On a bright, crisp autumnal Saturday morning in the English West Midlands last month, Lucy Barbour was striding along in the weekly Coventry 5km parkrun when she pulled out her camera and started videoing her accompanying father. “Doing my bit for Help the Aged today,” she quipped.

David Moorcroft just laughed. He has always been a self-deprecating soul.

At 68, he can still keep up with the young guns of the family. Or just about. Lucy crossed the line in 29:30, her Dad in 29:31.

There was a time, of course, when Moorcroft was the fastest 5000m runner in the world. The fastest in history, actually.

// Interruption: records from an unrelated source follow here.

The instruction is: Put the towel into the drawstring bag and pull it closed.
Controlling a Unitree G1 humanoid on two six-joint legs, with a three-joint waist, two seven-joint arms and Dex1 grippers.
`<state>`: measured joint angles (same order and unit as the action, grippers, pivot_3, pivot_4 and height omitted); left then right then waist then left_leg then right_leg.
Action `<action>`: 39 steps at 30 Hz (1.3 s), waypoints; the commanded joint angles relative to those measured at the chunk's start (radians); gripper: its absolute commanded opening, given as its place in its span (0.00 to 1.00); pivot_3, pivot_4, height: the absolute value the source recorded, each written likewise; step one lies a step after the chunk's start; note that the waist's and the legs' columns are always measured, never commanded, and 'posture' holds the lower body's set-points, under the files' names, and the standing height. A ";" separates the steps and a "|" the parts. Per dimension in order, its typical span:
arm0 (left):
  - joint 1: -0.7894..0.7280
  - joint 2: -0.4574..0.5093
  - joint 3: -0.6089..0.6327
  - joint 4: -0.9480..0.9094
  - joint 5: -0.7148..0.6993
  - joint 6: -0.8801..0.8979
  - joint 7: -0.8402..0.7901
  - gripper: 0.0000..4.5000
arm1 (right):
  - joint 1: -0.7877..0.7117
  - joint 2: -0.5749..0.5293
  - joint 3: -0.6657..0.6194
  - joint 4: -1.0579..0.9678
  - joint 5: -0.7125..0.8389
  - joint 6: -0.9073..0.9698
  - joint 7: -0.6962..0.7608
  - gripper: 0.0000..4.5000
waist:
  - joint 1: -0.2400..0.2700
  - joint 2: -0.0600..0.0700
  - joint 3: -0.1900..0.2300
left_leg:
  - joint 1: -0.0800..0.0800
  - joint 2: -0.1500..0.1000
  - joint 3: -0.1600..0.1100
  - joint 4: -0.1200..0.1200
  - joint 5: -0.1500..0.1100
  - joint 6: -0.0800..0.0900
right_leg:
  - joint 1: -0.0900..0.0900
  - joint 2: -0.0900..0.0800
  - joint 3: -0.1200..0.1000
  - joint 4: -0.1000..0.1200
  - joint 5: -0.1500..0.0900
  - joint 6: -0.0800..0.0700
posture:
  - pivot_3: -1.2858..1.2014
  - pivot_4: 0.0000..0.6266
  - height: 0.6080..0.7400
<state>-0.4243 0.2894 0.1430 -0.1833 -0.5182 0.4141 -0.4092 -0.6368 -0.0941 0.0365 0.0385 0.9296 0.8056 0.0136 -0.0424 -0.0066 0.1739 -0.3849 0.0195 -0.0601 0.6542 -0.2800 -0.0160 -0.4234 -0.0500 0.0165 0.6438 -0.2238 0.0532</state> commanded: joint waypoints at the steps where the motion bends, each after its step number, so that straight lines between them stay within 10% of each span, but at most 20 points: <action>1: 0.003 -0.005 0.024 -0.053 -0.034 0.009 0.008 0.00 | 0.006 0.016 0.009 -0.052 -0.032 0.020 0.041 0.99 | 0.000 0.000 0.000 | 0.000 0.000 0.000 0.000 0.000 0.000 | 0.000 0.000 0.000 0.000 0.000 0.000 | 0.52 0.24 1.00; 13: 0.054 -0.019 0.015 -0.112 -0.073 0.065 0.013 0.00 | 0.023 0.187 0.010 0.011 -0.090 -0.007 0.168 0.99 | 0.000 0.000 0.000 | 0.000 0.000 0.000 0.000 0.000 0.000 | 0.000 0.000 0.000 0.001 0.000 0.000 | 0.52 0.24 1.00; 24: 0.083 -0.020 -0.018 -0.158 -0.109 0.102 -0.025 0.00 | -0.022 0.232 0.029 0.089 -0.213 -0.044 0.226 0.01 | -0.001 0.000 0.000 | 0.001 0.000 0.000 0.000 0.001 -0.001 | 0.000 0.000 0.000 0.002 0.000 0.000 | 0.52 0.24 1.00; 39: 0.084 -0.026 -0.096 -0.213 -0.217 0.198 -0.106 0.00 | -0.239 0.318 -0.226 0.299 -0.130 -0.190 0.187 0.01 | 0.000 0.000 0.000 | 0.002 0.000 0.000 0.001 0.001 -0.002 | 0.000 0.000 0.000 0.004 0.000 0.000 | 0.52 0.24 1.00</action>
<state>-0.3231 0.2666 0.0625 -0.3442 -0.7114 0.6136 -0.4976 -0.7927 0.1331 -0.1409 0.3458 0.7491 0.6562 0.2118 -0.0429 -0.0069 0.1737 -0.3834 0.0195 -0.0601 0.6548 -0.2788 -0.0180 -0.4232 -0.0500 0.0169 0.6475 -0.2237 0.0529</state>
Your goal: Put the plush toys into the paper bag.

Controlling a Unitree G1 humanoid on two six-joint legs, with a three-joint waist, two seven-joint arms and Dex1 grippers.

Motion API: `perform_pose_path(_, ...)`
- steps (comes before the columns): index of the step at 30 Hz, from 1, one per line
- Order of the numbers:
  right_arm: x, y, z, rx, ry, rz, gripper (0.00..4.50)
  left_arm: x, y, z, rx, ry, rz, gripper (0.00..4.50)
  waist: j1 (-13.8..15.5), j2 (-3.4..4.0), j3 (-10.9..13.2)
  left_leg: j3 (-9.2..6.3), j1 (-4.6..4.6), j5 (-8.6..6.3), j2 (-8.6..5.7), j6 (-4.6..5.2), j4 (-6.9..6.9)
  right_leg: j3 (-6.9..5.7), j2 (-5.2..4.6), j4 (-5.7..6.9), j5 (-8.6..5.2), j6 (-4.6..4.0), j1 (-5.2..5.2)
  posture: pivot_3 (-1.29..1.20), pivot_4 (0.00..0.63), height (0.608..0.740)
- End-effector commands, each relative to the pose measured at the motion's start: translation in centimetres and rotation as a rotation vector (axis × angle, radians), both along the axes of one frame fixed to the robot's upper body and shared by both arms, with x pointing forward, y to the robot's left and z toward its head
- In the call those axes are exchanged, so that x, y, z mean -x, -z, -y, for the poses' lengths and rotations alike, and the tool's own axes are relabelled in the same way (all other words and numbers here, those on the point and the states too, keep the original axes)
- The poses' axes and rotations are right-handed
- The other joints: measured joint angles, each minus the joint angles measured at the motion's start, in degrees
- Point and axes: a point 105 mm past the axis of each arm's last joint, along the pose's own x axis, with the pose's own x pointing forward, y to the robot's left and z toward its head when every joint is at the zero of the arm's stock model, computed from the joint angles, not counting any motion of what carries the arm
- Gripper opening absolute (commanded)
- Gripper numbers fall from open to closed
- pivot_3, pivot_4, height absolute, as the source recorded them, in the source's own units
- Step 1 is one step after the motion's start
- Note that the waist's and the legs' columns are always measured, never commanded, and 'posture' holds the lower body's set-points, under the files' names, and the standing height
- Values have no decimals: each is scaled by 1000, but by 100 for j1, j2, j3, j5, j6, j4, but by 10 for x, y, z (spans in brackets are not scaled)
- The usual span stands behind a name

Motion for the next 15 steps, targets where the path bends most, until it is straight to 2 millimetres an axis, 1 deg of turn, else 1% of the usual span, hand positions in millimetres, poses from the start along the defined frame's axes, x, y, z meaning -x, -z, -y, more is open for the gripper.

Remarkable world record donations

Yesterday (18), Moorcroft was back again in the Bislett Stadium in Oslo to attend a special ceremony to open a new room in the stadium dedicated to the late Svein Arne Hansen, director of the Bislett Games, president of European Athletics and World Athletics Council Member.

World Athletics Heritage Plaques were unveiled in the room honouring the trailblazing Norwegian distance runner Grete Waitz and the Oslo Bislett Games.

With Norway’s Olympic 400m hurdles champion Karsten Warholm joining Moorcroft at the ceremony, Bislett’s world record past and present were joined. Both record-breakers generously made donations to the World Athletics Heritage Collection and the Museum of World Athletics (MOWA).

Warholm gave one of the spikes he wore on 1 July at this year’s Bislett Games when he broke Kevin Young's 1992 world record.

Moorcroft presented the collection with the right shoe which he wore on 7 July 1982, when he took the breath away with the eighth of the 25 world record performances that have been established at the Bislett Games.

David Moorcroft and his world record shoe which he has donated to the World Athletics Heritage Collection (© André Hjorteseth)

Within a whisker of the 13-minute barrier

At the start of the 1982 meet, the 5000m world record stood at 13:06.20 to Henry Rono. The prolific world record machine was in the field alongside Moorcroft that night, but the Kenyan who owned five of the six fastest 5000m times in history was rendered a distant also-ran when the 29-year-old Briton pulled away from the field with just 800m gone.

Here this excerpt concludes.